GM's Next-Gen Engines: Cheaper and Fuel-Efficient
“We first introduced direct injection in North America in the 2007 Saturn Sky Red Line and the Pontiac Solstice GXP. We’ve been rolling out the technology across our portfolio as quickly as we can so that our customers will have additional fuel savings options. Direct injection is a state-of-the art engineering solution because it enables improved fuel economy and lower emissions without sacrificing power,” said Tom Stephens, executive vice president, GM Global Powertrain and Global Quality.
By developing environmentally-friendly and fuel-efficient engines, General Motors does nothing more than to comply with government's requirements which demanded Detroit 3 to design more advanced units in order to eligible for financial aid. And GM really does that, according to the same press release, as the company already owns a bunch of fuel-saving technologies installed on models available on the market.

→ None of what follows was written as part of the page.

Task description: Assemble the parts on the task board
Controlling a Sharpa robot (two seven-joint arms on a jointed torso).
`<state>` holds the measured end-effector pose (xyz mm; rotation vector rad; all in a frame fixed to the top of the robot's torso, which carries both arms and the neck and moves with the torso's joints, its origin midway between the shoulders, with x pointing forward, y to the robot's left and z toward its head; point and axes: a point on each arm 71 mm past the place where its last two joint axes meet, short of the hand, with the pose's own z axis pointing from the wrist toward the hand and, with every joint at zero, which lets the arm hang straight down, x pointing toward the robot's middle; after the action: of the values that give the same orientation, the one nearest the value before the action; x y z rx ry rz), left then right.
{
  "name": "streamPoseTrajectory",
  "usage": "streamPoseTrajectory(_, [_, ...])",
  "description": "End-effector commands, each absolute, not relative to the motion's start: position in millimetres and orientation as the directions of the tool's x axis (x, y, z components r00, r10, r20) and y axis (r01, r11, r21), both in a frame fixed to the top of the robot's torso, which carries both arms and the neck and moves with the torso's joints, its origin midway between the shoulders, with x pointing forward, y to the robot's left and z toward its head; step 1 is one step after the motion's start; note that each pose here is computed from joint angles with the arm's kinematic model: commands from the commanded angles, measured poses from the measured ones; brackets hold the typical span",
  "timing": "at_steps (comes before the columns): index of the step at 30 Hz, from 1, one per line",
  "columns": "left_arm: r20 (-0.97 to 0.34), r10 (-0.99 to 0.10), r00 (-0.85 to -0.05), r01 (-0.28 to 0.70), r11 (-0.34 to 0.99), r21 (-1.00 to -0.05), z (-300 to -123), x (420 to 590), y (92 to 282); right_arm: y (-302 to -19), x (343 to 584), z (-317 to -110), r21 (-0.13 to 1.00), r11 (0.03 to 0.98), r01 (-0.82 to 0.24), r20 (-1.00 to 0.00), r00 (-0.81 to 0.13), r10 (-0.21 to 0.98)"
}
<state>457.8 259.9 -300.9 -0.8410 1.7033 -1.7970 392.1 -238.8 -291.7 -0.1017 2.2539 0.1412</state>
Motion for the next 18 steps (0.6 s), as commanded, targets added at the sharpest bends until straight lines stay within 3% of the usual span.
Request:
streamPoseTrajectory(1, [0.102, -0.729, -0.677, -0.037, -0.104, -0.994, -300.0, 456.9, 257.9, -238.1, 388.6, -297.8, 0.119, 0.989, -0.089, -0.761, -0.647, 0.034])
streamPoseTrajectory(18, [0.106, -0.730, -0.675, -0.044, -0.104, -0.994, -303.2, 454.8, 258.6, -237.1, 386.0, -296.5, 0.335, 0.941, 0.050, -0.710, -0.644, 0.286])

For example, GM says that more than 3.7 million vehicles incorporate variable valve timing, 700,000 units with direct injection, 200,000 vehicles with turbocharged gas engines plus 2 million cars featuring fuel-saving six-speed transmissions.
And more importantly, GM published a thrilling forecast claiming that the company's 2009 domestic line-up (domestic cars and light trucks) will use 700 million fewer gallons of fuel than the current vehicle range, meaning that it will save between 1.4 and 2.1 billion dollars in fuel costs.